> TASK PROMPT:
A stretch of the entries below is to be set down exactly, running from the line with "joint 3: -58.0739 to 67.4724" through the line with "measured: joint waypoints", both included, and no other line.

> ENTRIES SHOWN:
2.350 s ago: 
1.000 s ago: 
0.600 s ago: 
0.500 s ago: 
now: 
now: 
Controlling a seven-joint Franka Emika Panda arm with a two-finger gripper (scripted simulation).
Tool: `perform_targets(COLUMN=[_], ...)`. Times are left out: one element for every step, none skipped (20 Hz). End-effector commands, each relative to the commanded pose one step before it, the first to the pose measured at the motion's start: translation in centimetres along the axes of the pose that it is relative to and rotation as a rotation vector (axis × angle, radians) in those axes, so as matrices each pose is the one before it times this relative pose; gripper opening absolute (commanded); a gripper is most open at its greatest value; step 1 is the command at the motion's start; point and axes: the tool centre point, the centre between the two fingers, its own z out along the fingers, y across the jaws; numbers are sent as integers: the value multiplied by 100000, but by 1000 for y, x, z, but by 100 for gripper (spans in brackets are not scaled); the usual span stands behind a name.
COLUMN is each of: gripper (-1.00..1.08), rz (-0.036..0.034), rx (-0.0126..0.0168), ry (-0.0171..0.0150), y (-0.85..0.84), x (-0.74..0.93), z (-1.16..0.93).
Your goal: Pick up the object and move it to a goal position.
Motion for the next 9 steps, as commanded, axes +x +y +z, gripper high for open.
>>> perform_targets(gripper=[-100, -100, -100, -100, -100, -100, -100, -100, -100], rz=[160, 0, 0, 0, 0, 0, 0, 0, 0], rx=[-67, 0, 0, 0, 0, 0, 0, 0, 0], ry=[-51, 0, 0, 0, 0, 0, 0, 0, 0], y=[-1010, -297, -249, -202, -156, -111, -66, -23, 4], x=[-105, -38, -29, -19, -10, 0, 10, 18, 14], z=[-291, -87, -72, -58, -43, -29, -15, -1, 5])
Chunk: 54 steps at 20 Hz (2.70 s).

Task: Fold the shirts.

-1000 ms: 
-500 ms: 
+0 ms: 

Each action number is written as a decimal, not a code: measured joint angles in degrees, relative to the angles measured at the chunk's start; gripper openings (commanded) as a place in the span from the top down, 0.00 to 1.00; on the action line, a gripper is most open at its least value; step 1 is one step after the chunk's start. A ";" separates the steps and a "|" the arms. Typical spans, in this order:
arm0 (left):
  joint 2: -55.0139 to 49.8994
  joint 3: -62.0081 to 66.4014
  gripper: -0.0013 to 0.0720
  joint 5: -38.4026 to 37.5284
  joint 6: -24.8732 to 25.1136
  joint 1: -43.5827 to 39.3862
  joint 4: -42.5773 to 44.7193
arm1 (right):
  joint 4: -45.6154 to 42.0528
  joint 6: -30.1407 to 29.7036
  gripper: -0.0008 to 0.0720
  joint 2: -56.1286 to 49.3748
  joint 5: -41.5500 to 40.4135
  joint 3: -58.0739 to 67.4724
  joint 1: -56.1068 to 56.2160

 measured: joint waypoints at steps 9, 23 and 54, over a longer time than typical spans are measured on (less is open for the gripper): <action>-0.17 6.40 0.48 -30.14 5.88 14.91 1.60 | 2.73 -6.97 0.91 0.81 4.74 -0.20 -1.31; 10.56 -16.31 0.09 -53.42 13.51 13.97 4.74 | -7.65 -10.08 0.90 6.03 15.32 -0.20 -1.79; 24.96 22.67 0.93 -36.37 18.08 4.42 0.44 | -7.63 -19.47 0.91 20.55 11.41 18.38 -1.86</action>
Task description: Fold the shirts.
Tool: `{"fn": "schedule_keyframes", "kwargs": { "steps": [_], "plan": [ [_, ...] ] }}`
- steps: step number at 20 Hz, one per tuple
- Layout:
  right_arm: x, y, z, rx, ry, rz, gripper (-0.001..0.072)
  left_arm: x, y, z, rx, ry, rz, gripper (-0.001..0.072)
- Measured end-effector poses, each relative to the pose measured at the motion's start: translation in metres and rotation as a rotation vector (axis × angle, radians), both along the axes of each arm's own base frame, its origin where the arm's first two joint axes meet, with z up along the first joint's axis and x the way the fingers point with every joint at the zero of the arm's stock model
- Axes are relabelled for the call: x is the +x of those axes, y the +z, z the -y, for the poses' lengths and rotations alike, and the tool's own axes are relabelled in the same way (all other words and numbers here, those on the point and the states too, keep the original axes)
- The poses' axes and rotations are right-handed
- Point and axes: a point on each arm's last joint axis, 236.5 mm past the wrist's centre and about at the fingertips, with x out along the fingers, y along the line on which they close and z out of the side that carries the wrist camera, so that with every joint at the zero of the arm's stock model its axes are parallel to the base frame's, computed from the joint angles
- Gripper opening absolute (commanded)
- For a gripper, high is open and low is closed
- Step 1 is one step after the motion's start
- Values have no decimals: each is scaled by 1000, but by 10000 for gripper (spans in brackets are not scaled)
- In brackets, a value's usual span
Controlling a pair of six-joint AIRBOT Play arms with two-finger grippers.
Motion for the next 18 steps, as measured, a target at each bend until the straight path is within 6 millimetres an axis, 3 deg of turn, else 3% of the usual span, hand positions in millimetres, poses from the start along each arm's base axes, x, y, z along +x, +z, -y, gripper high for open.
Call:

> EXPECTED ANSWER:
  joint 3: -58.0739 to 67.4724
  joint 1: -56.1068 to 56.2160

 measured: joint waypoints at steps 9, 23 and 54, over a longer time than typical spans are measured on (less is open for the gripper): <action>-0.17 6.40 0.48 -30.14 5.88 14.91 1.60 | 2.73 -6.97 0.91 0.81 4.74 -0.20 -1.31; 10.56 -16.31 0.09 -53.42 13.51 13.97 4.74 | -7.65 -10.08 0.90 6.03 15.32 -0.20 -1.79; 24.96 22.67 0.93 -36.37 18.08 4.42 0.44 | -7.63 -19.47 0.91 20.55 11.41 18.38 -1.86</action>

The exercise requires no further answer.